INPUT RECORDS:

◇ ◇ ◇ ◇ ◇

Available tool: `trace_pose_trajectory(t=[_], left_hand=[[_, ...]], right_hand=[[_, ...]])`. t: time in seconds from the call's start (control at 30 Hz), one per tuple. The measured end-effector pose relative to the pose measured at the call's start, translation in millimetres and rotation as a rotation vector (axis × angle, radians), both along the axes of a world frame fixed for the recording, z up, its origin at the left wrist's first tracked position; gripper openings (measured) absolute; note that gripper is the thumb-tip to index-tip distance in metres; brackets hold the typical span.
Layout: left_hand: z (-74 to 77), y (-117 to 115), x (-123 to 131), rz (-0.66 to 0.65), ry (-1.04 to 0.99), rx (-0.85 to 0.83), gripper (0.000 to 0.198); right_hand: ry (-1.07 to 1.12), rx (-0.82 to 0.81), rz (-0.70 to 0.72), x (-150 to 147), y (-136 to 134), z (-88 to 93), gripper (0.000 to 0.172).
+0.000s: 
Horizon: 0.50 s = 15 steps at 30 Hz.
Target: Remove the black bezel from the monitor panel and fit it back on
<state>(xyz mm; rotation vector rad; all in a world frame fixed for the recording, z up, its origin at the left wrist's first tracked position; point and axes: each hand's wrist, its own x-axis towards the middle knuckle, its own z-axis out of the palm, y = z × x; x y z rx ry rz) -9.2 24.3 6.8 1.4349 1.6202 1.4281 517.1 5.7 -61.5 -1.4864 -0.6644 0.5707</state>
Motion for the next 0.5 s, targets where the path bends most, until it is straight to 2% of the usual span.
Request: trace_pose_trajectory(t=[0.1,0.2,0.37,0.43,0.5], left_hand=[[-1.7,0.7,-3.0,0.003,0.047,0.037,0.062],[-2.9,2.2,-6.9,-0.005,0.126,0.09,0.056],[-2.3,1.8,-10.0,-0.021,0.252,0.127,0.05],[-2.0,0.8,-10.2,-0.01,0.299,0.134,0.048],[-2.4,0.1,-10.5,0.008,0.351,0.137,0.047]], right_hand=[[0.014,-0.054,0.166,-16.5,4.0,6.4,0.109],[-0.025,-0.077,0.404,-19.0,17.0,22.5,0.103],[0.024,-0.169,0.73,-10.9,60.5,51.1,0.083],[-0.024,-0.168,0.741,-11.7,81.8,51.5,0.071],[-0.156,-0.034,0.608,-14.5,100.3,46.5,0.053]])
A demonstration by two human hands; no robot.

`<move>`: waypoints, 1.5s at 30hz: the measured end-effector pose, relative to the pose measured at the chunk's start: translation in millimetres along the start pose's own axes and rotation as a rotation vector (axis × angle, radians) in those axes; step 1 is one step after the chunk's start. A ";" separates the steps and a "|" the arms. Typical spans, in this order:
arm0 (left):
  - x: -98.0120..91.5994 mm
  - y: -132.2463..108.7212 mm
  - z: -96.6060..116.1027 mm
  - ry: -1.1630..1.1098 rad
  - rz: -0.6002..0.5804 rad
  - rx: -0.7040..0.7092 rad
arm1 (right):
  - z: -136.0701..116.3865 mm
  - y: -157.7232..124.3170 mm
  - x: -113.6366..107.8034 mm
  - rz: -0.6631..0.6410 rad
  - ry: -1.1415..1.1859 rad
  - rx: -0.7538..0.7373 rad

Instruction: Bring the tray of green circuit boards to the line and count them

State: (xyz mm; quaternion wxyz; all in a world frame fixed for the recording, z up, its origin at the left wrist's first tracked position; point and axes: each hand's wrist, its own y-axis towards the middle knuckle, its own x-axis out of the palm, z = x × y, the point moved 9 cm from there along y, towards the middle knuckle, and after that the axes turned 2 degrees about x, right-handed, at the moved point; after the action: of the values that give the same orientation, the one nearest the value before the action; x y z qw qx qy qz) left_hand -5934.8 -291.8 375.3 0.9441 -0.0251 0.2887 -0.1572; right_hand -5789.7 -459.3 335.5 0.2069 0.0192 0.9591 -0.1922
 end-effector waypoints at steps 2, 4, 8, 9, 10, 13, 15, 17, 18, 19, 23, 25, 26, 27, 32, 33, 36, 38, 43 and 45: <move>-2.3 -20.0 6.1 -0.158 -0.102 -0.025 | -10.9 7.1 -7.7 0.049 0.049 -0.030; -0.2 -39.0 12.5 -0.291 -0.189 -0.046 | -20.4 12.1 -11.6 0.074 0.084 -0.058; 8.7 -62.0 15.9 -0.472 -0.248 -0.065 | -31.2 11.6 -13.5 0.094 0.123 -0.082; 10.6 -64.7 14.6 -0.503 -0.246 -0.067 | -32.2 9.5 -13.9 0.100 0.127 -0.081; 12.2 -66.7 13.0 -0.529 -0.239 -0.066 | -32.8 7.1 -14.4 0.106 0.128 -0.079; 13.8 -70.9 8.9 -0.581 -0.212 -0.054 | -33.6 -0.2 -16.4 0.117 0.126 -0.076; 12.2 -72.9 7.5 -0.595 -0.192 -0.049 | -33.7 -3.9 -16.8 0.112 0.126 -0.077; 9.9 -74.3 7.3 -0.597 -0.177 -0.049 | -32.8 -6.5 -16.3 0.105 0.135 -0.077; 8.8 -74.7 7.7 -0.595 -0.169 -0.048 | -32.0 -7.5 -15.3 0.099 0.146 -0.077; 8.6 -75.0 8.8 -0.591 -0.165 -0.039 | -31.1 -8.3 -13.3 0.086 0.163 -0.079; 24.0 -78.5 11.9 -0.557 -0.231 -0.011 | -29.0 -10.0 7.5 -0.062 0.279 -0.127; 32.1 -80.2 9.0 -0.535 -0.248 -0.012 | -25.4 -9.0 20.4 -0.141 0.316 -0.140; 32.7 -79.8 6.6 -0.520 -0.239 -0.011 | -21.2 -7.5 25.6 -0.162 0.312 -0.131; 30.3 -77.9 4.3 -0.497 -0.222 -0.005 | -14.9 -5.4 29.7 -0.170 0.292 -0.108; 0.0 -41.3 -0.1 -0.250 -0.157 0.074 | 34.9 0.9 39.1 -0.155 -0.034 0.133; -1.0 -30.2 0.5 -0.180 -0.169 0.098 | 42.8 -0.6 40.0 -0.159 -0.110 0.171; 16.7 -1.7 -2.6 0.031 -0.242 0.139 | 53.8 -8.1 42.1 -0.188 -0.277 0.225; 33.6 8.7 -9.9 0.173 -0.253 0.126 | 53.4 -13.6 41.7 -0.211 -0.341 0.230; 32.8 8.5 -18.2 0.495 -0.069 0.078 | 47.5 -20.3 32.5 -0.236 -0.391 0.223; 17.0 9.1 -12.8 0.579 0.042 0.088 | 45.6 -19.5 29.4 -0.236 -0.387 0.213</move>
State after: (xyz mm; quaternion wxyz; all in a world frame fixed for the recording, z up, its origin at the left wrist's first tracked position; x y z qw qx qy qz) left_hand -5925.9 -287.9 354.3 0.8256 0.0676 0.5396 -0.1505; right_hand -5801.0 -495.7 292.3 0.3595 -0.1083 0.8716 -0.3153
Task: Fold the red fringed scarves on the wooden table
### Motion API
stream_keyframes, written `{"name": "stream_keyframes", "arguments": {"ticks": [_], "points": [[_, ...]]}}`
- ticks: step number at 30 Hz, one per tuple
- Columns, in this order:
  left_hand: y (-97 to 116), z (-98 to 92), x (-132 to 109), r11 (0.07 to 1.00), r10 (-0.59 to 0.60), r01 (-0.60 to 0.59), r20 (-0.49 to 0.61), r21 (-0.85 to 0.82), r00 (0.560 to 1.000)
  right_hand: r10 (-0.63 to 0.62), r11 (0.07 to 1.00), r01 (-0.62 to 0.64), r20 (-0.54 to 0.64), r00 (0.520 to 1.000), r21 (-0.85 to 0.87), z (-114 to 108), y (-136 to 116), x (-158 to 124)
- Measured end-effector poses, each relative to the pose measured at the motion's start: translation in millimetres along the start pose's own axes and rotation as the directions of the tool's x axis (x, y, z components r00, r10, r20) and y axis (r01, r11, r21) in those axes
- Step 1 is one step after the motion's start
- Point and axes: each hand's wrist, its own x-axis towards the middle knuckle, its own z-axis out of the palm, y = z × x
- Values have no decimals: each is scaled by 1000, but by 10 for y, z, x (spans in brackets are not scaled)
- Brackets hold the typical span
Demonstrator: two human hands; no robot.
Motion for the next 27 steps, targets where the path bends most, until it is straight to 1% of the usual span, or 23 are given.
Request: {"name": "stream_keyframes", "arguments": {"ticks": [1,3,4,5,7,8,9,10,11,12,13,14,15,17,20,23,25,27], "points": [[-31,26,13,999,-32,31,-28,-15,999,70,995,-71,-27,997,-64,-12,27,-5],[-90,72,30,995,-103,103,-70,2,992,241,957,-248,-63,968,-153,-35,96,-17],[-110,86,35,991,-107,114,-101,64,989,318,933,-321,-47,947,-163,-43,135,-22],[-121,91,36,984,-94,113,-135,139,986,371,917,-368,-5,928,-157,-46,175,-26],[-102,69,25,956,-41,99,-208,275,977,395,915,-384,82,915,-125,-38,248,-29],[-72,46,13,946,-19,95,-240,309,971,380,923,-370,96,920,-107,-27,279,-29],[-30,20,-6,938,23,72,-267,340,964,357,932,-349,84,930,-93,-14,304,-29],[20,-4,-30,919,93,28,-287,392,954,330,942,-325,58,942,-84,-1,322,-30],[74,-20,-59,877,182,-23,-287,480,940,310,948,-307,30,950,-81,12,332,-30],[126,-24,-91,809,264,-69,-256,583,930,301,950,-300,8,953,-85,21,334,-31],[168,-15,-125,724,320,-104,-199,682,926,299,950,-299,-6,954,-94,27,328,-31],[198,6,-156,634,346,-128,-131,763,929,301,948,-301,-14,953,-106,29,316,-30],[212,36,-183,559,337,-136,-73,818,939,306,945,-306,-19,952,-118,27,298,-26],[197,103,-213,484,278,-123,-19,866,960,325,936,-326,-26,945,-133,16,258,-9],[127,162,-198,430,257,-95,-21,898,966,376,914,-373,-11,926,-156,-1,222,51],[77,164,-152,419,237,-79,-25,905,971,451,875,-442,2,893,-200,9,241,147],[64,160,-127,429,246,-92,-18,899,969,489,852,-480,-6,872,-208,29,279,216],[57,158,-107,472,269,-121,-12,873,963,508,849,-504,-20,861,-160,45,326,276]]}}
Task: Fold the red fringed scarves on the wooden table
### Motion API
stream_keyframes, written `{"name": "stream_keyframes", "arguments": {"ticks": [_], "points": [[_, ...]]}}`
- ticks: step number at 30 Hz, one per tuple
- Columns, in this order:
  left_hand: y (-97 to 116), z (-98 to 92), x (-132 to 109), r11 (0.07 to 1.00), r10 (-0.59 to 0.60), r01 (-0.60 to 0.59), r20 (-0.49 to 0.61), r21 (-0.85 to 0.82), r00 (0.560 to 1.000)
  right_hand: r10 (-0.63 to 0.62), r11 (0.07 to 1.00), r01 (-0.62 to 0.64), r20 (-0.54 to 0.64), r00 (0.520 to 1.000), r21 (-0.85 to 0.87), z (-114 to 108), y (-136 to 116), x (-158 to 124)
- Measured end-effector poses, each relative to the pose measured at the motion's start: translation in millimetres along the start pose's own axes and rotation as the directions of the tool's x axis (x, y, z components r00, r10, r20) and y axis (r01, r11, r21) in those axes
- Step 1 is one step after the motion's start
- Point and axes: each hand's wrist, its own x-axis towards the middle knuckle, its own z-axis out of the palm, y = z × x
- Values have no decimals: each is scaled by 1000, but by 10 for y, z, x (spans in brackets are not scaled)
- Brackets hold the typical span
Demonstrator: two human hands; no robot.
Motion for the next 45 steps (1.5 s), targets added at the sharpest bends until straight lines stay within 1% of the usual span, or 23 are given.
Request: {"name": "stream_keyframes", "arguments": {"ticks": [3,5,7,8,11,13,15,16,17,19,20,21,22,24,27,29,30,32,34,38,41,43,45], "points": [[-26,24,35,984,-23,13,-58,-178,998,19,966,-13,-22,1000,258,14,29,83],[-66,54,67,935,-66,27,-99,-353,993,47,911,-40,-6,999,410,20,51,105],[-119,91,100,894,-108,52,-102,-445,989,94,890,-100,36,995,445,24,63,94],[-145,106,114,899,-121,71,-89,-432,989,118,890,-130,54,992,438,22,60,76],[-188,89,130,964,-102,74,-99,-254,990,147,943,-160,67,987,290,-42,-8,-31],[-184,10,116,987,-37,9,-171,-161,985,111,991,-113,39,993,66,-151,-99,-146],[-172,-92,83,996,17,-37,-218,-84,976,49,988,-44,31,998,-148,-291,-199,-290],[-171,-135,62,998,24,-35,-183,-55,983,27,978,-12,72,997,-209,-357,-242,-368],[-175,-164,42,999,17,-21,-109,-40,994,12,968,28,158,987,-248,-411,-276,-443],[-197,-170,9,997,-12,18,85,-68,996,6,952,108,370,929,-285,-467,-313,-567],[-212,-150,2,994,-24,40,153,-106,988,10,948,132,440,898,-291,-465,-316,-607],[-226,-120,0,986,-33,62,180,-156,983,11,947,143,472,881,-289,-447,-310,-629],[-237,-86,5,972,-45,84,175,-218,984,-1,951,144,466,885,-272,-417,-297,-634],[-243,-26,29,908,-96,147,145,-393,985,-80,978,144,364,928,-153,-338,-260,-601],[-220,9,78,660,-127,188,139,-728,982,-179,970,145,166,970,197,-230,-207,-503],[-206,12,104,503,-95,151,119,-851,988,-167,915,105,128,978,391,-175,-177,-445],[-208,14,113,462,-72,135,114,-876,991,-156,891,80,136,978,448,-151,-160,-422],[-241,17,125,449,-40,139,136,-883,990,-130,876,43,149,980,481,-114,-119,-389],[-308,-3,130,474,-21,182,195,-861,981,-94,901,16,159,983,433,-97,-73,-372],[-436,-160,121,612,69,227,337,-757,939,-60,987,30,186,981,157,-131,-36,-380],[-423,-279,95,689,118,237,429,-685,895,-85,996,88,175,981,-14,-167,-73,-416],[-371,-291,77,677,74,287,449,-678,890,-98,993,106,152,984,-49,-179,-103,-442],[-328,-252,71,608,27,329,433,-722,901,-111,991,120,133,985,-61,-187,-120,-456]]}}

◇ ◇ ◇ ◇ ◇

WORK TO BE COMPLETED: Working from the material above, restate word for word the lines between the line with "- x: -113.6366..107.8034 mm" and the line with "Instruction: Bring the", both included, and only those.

PROBLEM SOLUTION:
  - x: -113.6366..107.8034 mm
  - rz: -0.6631..0.6410 rad
  - ry: -1.1415..1.1859 rad
  - rx: -0.7538..0.7373 rad

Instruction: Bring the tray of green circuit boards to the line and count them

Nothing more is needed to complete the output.